You're saying things that I agree with 100% which makes me think that there's something missing from my explanation.
I'm not talking about linear algebra as a field of mathematics in some kind of ideal sense here. Yes, obviously, it's a foundation for geometric algebra. You don't need to convince me of that.
However, elementary linear algebra classes don't teach you about linear operators, they teach you about things like matrixes and cross products. In these basic classes, a "vector" is a "thing with X, Y, and Z coordinates". So when you get to physics, you use the cross product to write a formula for magnetic field. You have to remember that the magnetic field is transformed differently from other vectors according to some special rules. And engineers call this stuff "linear algebra". Mathematicians agree that it's linear algebra, but we know that there's a lot more to linear algebra that goes beyond that.
Alternatively, they could calculate the magnetic field using geometric algebra, and express it as a bivector, at which point all of those special rules vanish.
That's why Hestenes's book is called "New Foundations for Classical Mechanics". It's not that linear algebra is not the foundation for geometric algebra. It's that classes taught in colleges which are called "linear algebra" teach you the concepts used by Gibbs and Wilson in the book Vector Analysis, and these concepts don't generalize to different numbers of dimensions. GA does. Maybe the problem here is that we don't have a special name for that field of study which uses cross products, if had a different name for that stuff, say "vector analysis" after the book first appeared in, we wouldn't have a problems saying that "geometric algebra is an alternative to vector analysis".

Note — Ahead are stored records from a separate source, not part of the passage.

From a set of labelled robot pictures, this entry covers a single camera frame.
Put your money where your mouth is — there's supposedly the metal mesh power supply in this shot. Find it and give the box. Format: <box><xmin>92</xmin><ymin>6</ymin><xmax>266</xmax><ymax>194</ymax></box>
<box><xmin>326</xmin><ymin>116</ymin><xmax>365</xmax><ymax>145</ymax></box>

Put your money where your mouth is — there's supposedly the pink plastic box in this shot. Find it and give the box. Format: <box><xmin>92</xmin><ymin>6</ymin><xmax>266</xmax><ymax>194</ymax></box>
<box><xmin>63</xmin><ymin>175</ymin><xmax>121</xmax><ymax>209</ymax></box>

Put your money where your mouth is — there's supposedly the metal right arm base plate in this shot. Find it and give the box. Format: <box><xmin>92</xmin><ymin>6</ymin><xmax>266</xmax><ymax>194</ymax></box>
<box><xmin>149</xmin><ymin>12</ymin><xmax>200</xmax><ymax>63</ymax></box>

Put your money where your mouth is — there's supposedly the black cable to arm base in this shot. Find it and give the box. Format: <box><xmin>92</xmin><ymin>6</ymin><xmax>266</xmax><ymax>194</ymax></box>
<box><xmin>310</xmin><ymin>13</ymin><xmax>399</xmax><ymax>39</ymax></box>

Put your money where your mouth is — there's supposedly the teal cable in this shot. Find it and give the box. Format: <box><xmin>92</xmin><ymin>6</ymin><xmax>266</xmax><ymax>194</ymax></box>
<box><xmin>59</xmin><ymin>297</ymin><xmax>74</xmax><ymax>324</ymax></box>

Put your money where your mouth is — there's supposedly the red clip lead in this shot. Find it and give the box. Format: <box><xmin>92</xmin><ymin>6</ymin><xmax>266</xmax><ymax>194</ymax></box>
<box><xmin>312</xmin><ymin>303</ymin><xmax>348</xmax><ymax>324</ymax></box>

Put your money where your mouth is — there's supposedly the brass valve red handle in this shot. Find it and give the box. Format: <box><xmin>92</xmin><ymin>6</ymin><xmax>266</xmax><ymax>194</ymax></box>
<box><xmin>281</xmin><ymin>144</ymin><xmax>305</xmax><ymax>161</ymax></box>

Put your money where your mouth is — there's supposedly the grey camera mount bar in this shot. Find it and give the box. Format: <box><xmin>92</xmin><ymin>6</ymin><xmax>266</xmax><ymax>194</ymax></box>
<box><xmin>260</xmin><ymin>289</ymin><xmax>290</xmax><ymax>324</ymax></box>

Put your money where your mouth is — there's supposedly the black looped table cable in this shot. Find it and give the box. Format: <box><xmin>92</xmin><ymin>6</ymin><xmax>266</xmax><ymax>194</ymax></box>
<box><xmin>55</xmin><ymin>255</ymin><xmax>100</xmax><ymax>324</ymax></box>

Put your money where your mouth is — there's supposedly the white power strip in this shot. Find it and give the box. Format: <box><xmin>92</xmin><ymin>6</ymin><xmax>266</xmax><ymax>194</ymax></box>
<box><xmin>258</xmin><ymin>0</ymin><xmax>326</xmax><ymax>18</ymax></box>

GA is a nice alternative to the stuff they teach engineers scientists under the "linear algebra" banner.
Another example… look at Stokes' Theorem. The version with differential forms is a nice alternative to the version with just a cross product.
No, it's not an alternative. You're conflating the grab bag of topics in an undergraduate linear algebra class with the subject of linear algebra.

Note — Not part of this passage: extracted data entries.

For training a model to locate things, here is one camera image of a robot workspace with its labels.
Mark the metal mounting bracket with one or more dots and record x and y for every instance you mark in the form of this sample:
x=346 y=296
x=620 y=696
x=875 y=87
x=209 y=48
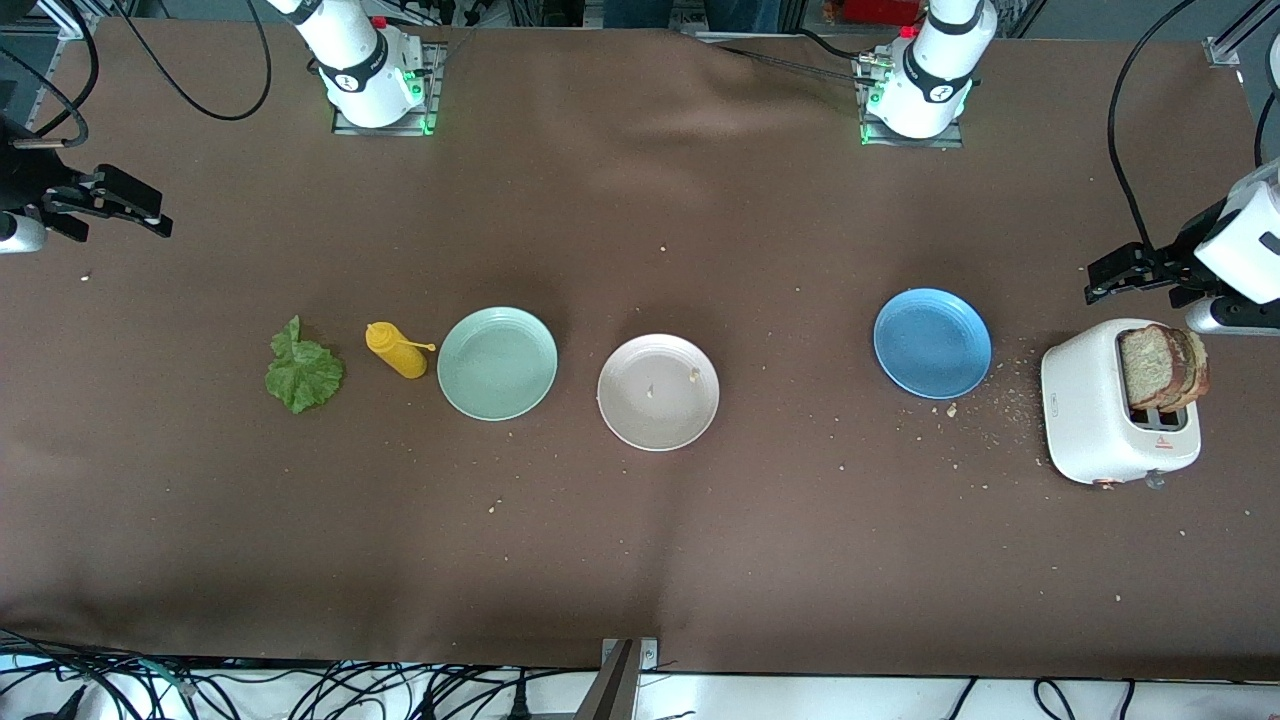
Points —
x=650 y=655

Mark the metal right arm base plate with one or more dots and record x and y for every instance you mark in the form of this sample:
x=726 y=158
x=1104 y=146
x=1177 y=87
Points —
x=345 y=126

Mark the yellow mustard squeeze bottle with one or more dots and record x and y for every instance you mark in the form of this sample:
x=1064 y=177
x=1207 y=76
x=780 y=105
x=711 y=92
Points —
x=398 y=355

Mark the white two-slot toaster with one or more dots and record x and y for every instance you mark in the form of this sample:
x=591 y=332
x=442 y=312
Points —
x=1085 y=410

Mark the green lettuce leaf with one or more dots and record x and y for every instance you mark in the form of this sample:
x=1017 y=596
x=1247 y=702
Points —
x=305 y=375

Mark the beige plate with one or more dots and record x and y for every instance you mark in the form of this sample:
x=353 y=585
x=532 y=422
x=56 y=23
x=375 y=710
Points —
x=650 y=415

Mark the aluminium frame rail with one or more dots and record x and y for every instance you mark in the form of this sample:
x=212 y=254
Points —
x=1225 y=50
x=75 y=22

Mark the blue plate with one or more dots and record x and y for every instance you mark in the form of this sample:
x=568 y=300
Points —
x=932 y=343

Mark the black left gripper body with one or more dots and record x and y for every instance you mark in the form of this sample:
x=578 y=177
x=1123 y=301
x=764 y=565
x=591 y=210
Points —
x=1187 y=246

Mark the black power plug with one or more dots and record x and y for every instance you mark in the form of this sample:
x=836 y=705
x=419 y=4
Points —
x=70 y=705
x=519 y=705

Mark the pale green plate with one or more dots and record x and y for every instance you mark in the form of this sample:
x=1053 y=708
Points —
x=497 y=365

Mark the brown bread slice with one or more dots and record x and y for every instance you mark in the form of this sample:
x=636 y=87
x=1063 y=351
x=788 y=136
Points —
x=1200 y=370
x=1148 y=365

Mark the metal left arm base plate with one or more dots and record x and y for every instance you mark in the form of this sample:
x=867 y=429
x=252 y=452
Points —
x=950 y=141

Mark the grey camera pole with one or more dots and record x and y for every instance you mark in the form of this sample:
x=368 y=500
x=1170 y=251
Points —
x=610 y=695

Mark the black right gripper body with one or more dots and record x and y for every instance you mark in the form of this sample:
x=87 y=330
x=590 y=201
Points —
x=27 y=175

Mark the red box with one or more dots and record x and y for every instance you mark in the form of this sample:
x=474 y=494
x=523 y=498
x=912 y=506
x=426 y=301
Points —
x=880 y=10

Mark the brown tablecloth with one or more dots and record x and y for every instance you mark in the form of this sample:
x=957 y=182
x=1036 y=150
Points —
x=640 y=200

Linear algebra is the study of linear operators on vector spaces over fields (a special case of modules over rings). Some vector spaces are inner product spaces, but most are not.
Exterior algebra is an example of multilinear algebra. Clifford (or geometric) algebras are constructed as an algebra over a vector space. Quaternions come via a different route: instead of constructing a multilinear algebra, they are one of a handful of very special algebras like C and the octonions.
Exterior algebras themselves are defined in terms of standard linear algebra concepts (tensor algebras, ideals, quotients). I don't see how you can claim something is an alternative to linear algebra if you need to know linear algebra to define it, nevermind use it.
Left is an alternative to right. Right is the opposite of left. They are alternatives, yet defined in terms of each other. You can't know one without the other.
Doesn't seem contradictory to me...
> Redundant information. The latter follows from the former.
It's a blog post, not a paper. If I give you a brand new operator ^ that takes an arbitrary object a and another object b and tell you that it has anti-commutativity, it's not a given that a ^ a = 0. So it's useful to highlight that this IS the case when a and b are the vectors of GA, for intuition's sake. a = -a iff a is the zero vector. What if our objects are rotations or something though? R = -R does not imply R = the zero rotation.
^ is the multiplication operator of an algebra, though.